Professor of English and American Studies, Columbia University The Future of Disability Studies

Rachel Adams is the director of the “Future of Disability Studies.” She is Professor of English and American Studies at Columbia University, where she specializes in 19th- and 20th-century literatures of the United States and the Americas, media studies, theories of race, gender, and sexuality, medical humanities and disability studies. She is currently writing a memoir about raising a child with Down syndrome called Aiming High Enough, which will be published by Yale University press. Her most recent book is Continental Divides: Remapping the Cultures of North America (University of Chicago Press, 2009).
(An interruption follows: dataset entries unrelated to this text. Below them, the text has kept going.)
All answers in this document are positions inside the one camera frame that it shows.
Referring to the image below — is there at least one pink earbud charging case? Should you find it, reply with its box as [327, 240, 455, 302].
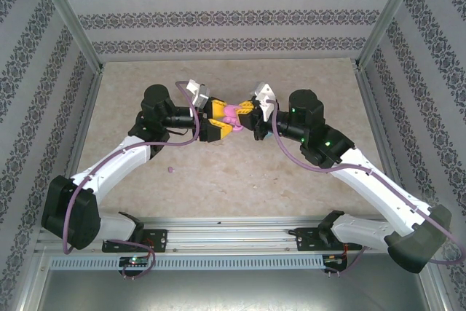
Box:
[221, 104, 244, 134]

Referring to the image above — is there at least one grey metal sheet tray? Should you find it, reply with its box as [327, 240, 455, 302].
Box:
[20, 269, 447, 311]

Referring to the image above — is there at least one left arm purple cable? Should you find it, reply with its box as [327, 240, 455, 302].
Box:
[62, 81, 201, 281]

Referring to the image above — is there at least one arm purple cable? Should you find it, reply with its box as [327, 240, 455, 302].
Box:
[62, 81, 201, 281]
[267, 98, 466, 279]

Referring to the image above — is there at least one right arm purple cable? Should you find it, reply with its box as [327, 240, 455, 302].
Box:
[267, 98, 466, 279]

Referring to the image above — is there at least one aluminium table side rail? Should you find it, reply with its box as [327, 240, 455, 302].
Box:
[49, 70, 106, 227]
[353, 66, 414, 223]

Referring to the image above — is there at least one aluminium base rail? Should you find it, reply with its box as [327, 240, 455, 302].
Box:
[36, 216, 427, 253]

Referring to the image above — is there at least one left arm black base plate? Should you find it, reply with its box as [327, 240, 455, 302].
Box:
[101, 229, 169, 253]

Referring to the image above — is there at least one aluminium frame post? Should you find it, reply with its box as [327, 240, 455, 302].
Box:
[355, 0, 427, 70]
[29, 0, 105, 72]

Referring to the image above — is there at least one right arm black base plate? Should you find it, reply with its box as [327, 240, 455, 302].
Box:
[293, 227, 363, 253]

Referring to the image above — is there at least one slotted grey cable duct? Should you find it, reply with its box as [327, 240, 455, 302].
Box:
[49, 254, 325, 270]

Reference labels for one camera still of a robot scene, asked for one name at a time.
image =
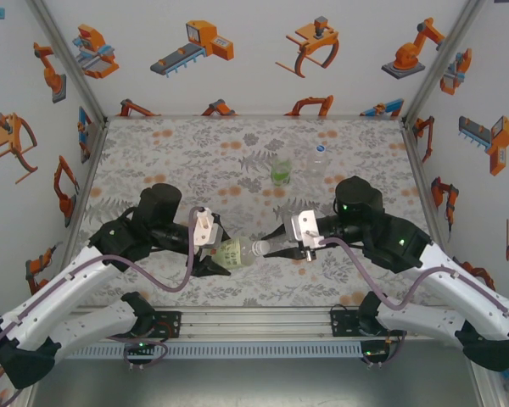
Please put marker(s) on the aluminium table side rail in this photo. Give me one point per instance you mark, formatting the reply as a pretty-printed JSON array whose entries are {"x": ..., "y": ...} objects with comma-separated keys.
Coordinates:
[
  {"x": 77, "y": 220},
  {"x": 423, "y": 178}
]

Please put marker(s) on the aluminium corner post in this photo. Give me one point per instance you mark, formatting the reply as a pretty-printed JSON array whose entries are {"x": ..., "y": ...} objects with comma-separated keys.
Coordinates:
[
  {"x": 71, "y": 63},
  {"x": 440, "y": 63}
]

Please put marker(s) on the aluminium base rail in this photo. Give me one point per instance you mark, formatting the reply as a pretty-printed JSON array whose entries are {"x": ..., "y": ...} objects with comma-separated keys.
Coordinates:
[{"x": 254, "y": 322}]

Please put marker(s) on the small black control board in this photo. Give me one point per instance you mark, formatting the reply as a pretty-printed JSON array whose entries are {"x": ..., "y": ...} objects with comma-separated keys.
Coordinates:
[
  {"x": 375, "y": 352},
  {"x": 141, "y": 348}
]

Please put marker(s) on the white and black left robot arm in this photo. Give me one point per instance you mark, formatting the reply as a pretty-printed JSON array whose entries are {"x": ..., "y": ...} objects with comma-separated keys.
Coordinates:
[{"x": 55, "y": 297}]

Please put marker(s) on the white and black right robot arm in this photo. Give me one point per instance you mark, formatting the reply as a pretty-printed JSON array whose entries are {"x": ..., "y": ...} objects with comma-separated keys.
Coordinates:
[{"x": 454, "y": 284}]

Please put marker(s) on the green label plastic bottle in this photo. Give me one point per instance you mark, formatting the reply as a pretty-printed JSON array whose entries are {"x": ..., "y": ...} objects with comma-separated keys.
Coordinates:
[{"x": 281, "y": 174}]

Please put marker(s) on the yellow label plastic bottle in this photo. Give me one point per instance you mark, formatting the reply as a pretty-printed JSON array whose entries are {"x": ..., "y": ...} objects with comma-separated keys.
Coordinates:
[{"x": 237, "y": 254}]

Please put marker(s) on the aluminium lower frame post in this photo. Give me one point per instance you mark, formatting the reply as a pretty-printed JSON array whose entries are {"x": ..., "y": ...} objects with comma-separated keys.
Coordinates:
[{"x": 488, "y": 388}]

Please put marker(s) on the blue bottle cap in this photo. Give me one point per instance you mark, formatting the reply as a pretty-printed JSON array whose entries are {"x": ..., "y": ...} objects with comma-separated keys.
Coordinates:
[{"x": 320, "y": 148}]

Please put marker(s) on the white bottle cap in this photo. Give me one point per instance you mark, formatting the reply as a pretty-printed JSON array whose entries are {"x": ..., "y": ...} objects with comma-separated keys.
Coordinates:
[{"x": 263, "y": 247}]

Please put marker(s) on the floral patterned table mat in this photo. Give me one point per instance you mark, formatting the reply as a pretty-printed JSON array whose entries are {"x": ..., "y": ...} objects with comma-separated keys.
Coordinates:
[{"x": 195, "y": 148}]

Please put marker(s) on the clear unlabelled plastic bottle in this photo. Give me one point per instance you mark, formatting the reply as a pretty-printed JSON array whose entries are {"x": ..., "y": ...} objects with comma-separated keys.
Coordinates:
[{"x": 320, "y": 167}]

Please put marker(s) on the grey metal panel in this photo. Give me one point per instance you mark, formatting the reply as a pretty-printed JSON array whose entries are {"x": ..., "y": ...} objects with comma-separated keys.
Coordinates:
[{"x": 254, "y": 381}]

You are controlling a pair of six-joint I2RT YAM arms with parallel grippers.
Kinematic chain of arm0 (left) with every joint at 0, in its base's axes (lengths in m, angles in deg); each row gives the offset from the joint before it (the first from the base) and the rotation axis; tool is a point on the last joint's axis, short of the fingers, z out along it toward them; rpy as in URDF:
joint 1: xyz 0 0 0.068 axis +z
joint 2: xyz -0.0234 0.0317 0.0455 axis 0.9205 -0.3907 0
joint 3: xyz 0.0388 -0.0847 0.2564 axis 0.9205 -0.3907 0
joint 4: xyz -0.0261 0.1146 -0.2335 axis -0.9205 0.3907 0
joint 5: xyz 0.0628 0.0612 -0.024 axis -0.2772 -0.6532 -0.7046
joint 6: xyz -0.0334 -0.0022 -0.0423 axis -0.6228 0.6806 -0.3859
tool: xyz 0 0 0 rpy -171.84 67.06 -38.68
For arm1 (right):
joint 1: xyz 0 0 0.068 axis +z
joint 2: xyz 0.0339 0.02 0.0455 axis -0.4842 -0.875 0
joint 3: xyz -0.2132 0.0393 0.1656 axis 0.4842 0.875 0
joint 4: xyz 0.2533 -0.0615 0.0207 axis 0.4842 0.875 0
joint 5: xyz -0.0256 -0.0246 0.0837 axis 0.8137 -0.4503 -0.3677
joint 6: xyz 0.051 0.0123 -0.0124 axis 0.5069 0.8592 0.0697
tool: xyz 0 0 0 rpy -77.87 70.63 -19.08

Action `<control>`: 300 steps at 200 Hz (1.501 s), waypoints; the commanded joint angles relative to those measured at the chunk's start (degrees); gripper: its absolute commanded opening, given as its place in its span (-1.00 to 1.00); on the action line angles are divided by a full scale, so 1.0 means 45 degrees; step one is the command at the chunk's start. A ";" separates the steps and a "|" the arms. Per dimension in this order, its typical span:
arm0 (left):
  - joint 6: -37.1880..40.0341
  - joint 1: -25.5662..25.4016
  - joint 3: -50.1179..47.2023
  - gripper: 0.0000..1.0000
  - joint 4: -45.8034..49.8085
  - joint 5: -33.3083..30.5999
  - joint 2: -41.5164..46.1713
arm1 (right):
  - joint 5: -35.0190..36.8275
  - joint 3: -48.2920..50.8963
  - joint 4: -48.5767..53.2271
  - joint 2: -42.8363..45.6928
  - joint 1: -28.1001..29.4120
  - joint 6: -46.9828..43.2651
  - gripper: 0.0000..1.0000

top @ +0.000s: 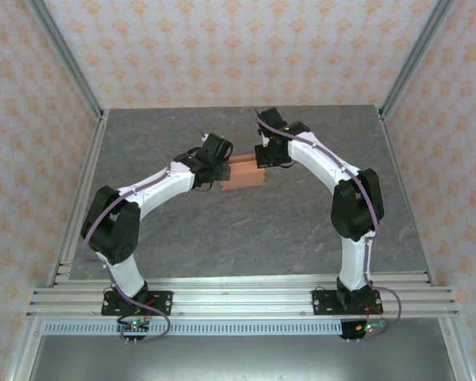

She is also the author of Sideshow U.S.A.: Freaks and the American Cultural Imagination (University of Chicago Press, 2001). She is co-editor (with David Savran) of The Masculinity Studies Reader (Blackwell Press, 2001) and (with Sarah Casteel) a special issue of Comparative American Literature on "Canada and the Americas." She is editor of a critical edition of Kate Chopin's The Awakening (Fine Publications, 2002). Her articles have appeared in journals such as American Literature, American Literary History, American Quarterly, Minnesota Review, Camera Obscura, GLQ, Signs, Yale Journal of Criticism and Twentieth-Century Literature. She has also written for the Chronicle of Higher Education, Gastronomica, and the Times of London. In 2011, she won the Lenfest Distinguished Faculty Award.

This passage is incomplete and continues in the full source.